Anti-abortion protester reports man shown on video held gun outside Fort Worth clinic
An anti-abortion demonstrator on Tuesday reported to police an encounter with a man who held a gun in a pickup truck outside a Fort Worth medical clinic.
A police officer went to a parking lot near Whole Woman’s Health of Fort Worth in the 3000 block of Lackland Road and talked with both men and others who were present.
For about a half-hour after he said he was shown the gun, the abortion opponent broadcast live video from outside the clinic on the Facebook page of Apologia Studios, a religious media outlet.
The abortion opponent, who said that he is not from “this area,” said in the video that the pickup truck’s driver “waved,” “showed” and “brandished” a gun.
“I saw a gun being waved in the air,” he told the officer, who asks whether the gun was pointed at the man who was reporting the encounter.
“It doesn’t matter,” the abortion opponent said.
In the video, the man appears to show the officer that he had a permit to carry a gun.
It was not clear whether police determined the act was criminal. A Fort Worth police spokesman said that a disorderly conduct report was generated.
Texas state law says someone can be charged with disorderly conduct if he displays “a firearm or other deadly weapon in a public place in a manner calculated to alarm.”
The video ends as the abortion opponent attempts to queue up for the officer a video recording that he says shows the gun.

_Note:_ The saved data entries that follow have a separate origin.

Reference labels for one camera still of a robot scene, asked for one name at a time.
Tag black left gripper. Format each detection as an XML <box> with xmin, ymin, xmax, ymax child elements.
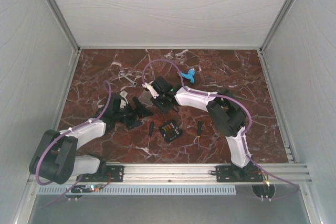
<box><xmin>114</xmin><ymin>97</ymin><xmax>153</xmax><ymax>130</ymax></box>

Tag black fuse box base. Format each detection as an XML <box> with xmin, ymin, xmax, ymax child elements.
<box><xmin>159</xmin><ymin>120</ymin><xmax>183</xmax><ymax>143</ymax></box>

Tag clear plastic fuse box lid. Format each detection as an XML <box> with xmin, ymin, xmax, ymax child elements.
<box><xmin>138</xmin><ymin>90</ymin><xmax>153</xmax><ymax>106</ymax></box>

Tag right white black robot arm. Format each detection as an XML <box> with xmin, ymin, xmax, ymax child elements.
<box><xmin>142</xmin><ymin>77</ymin><xmax>251</xmax><ymax>181</ymax></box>

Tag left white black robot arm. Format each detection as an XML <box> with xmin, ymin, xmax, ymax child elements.
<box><xmin>29</xmin><ymin>94</ymin><xmax>153</xmax><ymax>185</ymax></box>

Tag silver ratchet wrench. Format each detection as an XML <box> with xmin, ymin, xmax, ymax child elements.
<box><xmin>119</xmin><ymin>71</ymin><xmax>138</xmax><ymax>86</ymax></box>

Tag blue glue gun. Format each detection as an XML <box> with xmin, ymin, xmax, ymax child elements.
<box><xmin>177</xmin><ymin>68</ymin><xmax>196</xmax><ymax>84</ymax></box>

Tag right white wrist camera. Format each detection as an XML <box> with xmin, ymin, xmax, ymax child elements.
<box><xmin>142</xmin><ymin>82</ymin><xmax>159</xmax><ymax>99</ymax></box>

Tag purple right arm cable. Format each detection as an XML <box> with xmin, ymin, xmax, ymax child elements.
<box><xmin>141</xmin><ymin>58</ymin><xmax>301</xmax><ymax>200</ymax></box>

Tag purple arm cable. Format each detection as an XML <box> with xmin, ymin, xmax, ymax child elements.
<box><xmin>35</xmin><ymin>80</ymin><xmax>112</xmax><ymax>208</ymax></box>
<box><xmin>141</xmin><ymin>58</ymin><xmax>301</xmax><ymax>200</ymax></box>

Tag yellow black handle screwdriver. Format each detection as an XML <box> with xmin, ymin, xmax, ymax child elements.
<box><xmin>197</xmin><ymin>120</ymin><xmax>202</xmax><ymax>149</ymax></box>

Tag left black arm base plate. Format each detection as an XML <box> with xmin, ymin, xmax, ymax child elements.
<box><xmin>80</xmin><ymin>165</ymin><xmax>124</xmax><ymax>183</ymax></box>

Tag aluminium front rail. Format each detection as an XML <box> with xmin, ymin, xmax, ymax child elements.
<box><xmin>28</xmin><ymin>163</ymin><xmax>313</xmax><ymax>185</ymax></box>

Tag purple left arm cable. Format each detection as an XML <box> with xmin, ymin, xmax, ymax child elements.
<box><xmin>35</xmin><ymin>80</ymin><xmax>112</xmax><ymax>208</ymax></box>

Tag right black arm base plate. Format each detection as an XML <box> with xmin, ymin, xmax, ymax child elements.
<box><xmin>210</xmin><ymin>165</ymin><xmax>264</xmax><ymax>183</ymax></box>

It was not clear why the man in the pickup was outside the clinic. A woman was in its passenger seat.
As the abortion opponent waited for the officer to arrive, he shouted across a fence to the man who had earlier held the gun.
“You need to repent, sir. Go in there and save your child. Don’t murder your child.”
A federal appeals court ruled Monday that medication abortions, which are induced by taking pills, may continue in Texas — the latest in the legal battle over whether the state can ban most abortions amid the novel coronavirus’ spread.
The U.S. Fifth Circuit Court of Appeals’ ruling permits medication abortions to resume, which are allowed during the first 10 weeks of pregnancy. And it comes days after the New Orleans-based court permitted abortions for patients who would be unable to access services during Gov. Greg Abbott’s ban on elective medical procedures due to limits on gestational age.
In Texas, abortions are banned 22 weeks past a patient’s last menstrual period. Last week’s ruling permitted patients who would have reached that limit before Abbott’s order expires on April 22 to continue to receive abortions.